Women are rewriting blockchain’s next chapter — Tala's latest move proves it. Also: the new fintech salary guide and the investor rethinking what “hustle” really means.

Hey, fintech fam! 💜
Between speaking in D.C., launching The Trust Club in New York (styled in rag & bone and powered by Middesk — because yes, fintech can be culture), and prepping for our upcoming Femmy Awards and New York Fintech Week, one thing is unmistakably clear:
No one is coming to build the future we deserve.
It’s on us. And we’re already doing it.
This week made that truth impossible to ignore.
On Capitol Hill, I saw firsthand how slowly institutions move — and how urgently our industry needs women shaping the rules of emerging technologies like blockchain before those rules are written without us.

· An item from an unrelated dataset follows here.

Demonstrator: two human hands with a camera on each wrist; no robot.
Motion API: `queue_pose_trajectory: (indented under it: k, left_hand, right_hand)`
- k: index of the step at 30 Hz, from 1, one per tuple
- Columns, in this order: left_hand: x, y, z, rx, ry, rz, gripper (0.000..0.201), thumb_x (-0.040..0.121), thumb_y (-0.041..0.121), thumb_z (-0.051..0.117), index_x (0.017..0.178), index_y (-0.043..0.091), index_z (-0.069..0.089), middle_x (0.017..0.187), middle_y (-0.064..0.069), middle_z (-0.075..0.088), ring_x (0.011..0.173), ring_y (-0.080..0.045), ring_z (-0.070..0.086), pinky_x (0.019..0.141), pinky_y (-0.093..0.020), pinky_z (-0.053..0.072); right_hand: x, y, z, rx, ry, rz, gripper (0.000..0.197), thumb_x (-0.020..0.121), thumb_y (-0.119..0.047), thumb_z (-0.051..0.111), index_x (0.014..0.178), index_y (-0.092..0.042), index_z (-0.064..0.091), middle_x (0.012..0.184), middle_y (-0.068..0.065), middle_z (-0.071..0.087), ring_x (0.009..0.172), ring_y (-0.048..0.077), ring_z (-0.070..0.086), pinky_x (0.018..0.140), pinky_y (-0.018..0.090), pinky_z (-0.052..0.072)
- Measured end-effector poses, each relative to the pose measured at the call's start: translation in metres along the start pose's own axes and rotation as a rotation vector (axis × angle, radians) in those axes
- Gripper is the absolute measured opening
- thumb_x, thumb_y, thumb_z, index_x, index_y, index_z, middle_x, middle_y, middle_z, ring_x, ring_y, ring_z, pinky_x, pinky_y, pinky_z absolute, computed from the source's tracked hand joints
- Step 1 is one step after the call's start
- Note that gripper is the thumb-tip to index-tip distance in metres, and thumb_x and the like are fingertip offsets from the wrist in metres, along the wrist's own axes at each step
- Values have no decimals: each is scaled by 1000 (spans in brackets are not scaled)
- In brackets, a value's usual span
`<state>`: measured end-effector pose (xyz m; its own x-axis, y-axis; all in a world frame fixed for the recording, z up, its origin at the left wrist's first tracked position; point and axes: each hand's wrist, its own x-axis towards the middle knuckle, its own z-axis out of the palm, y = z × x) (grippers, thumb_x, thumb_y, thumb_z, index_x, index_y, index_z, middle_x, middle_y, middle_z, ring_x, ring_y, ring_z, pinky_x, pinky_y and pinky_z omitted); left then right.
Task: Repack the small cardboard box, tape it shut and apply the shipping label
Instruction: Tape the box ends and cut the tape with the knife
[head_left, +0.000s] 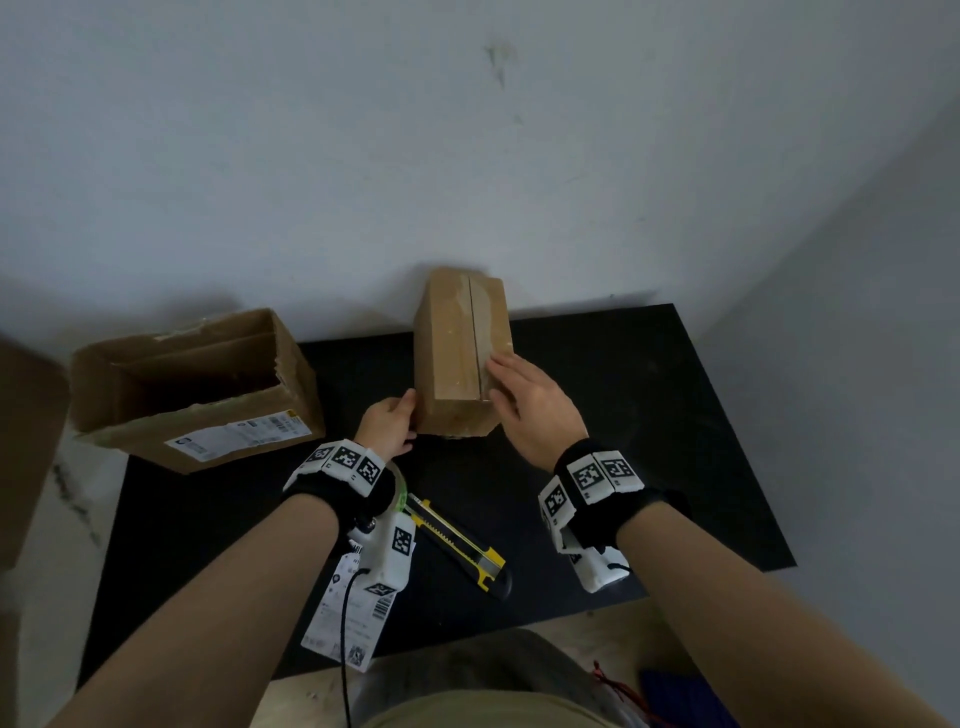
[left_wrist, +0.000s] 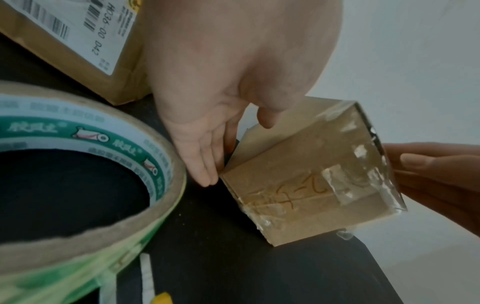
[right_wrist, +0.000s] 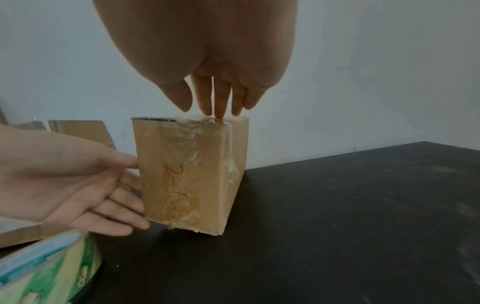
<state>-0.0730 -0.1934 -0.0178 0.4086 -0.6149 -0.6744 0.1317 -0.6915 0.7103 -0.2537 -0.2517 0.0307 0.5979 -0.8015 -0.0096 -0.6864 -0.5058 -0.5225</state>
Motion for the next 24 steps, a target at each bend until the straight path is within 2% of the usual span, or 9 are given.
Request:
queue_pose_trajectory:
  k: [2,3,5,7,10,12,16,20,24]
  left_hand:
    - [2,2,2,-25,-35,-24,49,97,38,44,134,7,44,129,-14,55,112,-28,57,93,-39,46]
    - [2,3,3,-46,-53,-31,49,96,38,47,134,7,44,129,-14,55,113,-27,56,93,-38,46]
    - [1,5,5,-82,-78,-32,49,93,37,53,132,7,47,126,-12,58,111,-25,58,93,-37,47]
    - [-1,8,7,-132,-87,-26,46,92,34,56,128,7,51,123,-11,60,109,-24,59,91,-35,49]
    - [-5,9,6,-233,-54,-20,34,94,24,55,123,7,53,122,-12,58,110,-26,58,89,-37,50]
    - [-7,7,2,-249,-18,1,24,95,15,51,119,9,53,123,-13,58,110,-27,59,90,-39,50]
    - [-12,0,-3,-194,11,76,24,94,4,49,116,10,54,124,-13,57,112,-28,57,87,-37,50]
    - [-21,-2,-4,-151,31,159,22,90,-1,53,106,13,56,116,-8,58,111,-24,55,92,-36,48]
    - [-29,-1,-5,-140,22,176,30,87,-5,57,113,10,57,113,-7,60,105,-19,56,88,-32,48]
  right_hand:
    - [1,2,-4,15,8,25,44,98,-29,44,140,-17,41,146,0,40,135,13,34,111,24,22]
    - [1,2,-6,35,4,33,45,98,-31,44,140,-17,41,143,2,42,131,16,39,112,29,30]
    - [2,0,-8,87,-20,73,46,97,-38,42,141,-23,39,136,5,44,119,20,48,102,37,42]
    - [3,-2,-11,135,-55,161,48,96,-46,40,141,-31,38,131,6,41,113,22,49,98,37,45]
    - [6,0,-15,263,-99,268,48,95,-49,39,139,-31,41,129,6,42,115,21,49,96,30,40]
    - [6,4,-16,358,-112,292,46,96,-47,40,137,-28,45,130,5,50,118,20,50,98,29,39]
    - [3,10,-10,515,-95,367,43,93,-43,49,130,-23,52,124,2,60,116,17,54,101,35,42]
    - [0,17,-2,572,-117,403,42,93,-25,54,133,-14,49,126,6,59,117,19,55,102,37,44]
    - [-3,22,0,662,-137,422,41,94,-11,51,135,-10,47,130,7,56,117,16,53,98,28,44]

And then, back in New York, our Trust Club launch reminded me why this community is so powerful: we don’t just talk about change; we dress it, build it, fund it, and make it feel culturally inevitable.
So today’s top stories follow that exact throughline.

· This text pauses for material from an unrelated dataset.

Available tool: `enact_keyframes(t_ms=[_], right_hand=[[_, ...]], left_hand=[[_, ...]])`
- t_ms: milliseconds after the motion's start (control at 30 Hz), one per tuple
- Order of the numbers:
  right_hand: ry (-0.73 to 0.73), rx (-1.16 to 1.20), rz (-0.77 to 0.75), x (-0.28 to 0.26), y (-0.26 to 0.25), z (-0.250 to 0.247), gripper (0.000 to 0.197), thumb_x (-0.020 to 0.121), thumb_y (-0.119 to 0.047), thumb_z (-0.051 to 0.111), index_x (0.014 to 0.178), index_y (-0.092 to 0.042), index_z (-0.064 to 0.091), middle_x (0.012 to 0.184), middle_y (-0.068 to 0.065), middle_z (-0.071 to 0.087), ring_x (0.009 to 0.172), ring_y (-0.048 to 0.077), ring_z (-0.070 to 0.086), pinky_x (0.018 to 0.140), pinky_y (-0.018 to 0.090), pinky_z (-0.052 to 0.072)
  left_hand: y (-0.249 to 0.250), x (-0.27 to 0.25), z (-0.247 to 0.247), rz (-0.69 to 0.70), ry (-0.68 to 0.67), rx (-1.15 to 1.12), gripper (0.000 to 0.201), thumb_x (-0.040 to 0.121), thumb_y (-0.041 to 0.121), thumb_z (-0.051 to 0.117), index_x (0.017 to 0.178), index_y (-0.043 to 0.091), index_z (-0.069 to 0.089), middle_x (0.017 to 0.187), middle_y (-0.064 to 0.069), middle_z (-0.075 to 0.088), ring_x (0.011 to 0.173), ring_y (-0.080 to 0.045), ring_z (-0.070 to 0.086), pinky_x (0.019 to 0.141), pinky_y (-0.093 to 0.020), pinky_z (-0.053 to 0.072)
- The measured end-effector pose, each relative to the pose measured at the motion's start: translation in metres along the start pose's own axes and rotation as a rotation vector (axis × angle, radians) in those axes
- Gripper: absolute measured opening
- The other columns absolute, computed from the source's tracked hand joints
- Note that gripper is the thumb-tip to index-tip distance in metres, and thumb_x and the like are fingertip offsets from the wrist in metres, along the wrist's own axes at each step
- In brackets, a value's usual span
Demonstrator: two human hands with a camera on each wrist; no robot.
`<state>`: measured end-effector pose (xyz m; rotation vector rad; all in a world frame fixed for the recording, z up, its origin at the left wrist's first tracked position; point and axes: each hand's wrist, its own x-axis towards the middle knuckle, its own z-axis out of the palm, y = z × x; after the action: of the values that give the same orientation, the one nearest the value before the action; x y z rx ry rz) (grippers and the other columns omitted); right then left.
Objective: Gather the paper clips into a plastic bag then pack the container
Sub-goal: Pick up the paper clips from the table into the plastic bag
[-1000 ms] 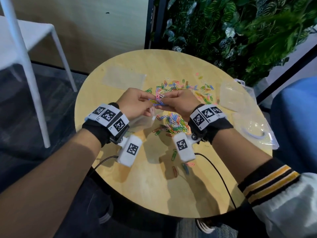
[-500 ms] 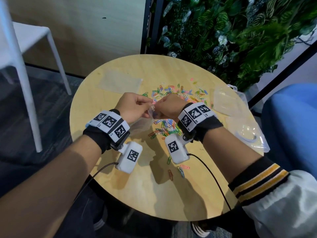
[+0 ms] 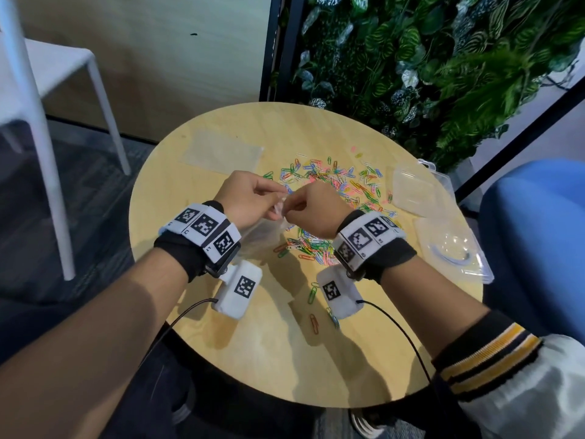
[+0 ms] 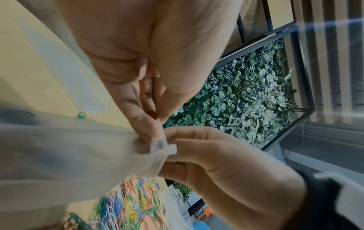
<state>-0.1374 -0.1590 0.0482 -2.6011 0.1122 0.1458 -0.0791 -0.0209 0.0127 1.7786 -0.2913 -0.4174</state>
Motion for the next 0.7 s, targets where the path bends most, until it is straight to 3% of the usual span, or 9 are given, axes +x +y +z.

A full stack of insight, momentum, and the receipts proving that when women lead, fintech actually serves people.
Let’s get into it. 💜
P.S. The Fintech Is Femme team is building out our inventory calendar for the newsletter, events, and podcast ads in 2026. If you want in, reply to this email or send your interest to [email protected].
#TRENDING
#1 Tala’s $50M Tokenized Lending Move Is the Most Important Blockchain News This Week — And It Actually Serves People

Shivani Siroya, Founder & CEO, Tala
On Tuesday, I stood on Capitol Hill making the case I’ve made for years:
Blockchain doesn’t need more billionaires — it needs more women shaping the technology and the policies around it.

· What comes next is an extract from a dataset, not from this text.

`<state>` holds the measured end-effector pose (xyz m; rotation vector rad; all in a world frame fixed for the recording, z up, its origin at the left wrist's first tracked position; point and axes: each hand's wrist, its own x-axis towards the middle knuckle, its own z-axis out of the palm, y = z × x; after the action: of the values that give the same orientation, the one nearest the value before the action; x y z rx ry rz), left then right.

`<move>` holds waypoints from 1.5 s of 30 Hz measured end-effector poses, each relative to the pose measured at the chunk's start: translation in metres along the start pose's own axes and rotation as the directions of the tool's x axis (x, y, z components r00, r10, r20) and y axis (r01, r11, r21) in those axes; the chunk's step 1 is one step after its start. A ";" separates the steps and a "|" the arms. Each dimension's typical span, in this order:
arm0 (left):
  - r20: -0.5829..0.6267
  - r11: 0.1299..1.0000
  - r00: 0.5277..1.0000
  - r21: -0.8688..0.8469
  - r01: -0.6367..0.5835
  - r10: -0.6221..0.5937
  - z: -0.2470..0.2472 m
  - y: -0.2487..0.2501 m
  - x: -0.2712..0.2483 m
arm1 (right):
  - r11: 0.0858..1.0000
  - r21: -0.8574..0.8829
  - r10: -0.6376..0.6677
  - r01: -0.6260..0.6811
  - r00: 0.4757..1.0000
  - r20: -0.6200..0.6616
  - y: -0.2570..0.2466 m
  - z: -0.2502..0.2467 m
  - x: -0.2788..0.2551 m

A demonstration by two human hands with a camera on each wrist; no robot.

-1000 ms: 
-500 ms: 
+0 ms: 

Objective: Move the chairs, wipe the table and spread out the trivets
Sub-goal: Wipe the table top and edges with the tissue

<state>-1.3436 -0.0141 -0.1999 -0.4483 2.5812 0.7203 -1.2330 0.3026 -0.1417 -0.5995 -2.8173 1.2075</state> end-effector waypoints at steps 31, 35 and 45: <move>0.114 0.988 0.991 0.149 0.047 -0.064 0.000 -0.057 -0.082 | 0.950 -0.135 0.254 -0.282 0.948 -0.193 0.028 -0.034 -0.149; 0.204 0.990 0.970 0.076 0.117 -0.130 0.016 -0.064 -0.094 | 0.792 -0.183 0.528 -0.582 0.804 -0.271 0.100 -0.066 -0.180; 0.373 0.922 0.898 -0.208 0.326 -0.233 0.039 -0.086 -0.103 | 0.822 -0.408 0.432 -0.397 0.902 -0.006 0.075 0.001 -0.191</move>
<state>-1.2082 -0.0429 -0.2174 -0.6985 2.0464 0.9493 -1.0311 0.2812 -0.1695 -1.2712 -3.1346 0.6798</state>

So when, less than 24 hours later, Shivani Siroya, Founder & CEO of Tala, announced a massive blockchain partnership that actually advances financial inclusion, the timing felt poetic. Almost like the universe saying:
Here — this is what the future should look like.
“I’ve watched fintech trends rise and fade over my years building Tala, but we have yet to see a massive systemic change in how the global majority is served,” Siroya wrote on LinkedIn. “While we possess solutions with transformative potential, we largely apply these technologies in markets where financial access and choice are already abundant.”
This is not that.
This is the kind of blockchain use case policymakers want, and the industry desperately needs.
The Big News
Tala — the global fintech serving nearly 13 million customers — announced a new $50 million tokenized lending platform built on Solana, with liquidity powered by Huma Finance.
“By pairing Tala’s trusted platform with the power of blockchain technology, together with Huma and Solana, we can expand financial access, eliminate systemic inefficiencies, and help millions become active participants in the global digital economy,” Siroya said.
It’s one of the first attempts to use blockchain for real consumer credit at global scale — not speculative trading.
And here’s the simple breakdown of how it works:
Tala underwrites borrowers using its proprietary credit engine trained on $7B in lending data across Kenya, India, the Philippines, and Mexico.
That dataset — largely invisible to banks and most AI systems — gives Tala the ability to evaluate borrowers the financial system has historically ignored.
Loans become tokenized — programmable, verifiable financial assets. Huma supplies the USDC liquidity to fund them. Solana provides the rails: ultra-fast, low-cost, transparent settlement.
Huma’s stablecoin-based protocol adds the rest — programmable repayment flows, risk controls, and real-time visibility into performance.
Borrowers gain a portable digital credit reputation that they can carry across borders.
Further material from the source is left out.